The coronavirus pandemic has reached a grim landmark, with more than one million cases confirmed worldwide.
Almost a quarter of that number (236,000) are people diagnosed in the US, according to figures compiled by Johns Hopkins University.
Italy and Spain make up nearly another quarter between them (225,000), with China, Germany and the UK also having a high number of cases.
On Thursday, Spain’s death toll rose above 10,000 after a record 950 people died overnight – but health officials are encouraged by a slowdown in daily increases in infections and deaths.
Spain has the world’s second-highest number of deaths after Italy at 10,003 – but today’s one-day toll is the highest for any country since the start of the pandemic.
Italy recorded 760 more deaths, and now has a total of almost 14,000 – the worst of any nation – but new infections continued to level off.
More than 10,000 medical personnel in the country have been infected, and 69 doctors have died.
COVID-19 – the respiratory illness that is caused by the coronavirus – originated in China late last year and, over the past four months, has spread to almost every country in the world.
In the UK, another 569 people have died after being diagnosed – meaning the total number is 2,921.
The number of deaths, tallied in the 24 hours up to 5pm on Wednesday, is Britain’s largest daily increase so far.

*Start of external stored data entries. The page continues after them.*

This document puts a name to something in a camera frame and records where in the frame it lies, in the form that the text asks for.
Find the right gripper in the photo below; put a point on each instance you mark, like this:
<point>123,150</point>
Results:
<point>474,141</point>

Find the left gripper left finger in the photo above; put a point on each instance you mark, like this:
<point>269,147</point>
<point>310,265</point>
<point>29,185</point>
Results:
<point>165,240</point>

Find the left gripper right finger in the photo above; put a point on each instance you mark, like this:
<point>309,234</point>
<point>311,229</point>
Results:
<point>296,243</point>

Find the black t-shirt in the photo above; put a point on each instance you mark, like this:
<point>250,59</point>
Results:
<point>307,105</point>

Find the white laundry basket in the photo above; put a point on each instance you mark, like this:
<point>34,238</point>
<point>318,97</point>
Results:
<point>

The Department of Health said as of 9am on Thursday, 33,718 people had tested positive across the UK.
Meanwhile, in the US, President Donald Trump has warned Americans to expect a “painful two weeks” as coronavirus deaths in the US peak – before suggesting people wear scarves as face masks in the fight against the virus.
The White House has projected between 100,000 and 240,000 people will die in the US from the pandemic, if social distancing guidelines are maintained.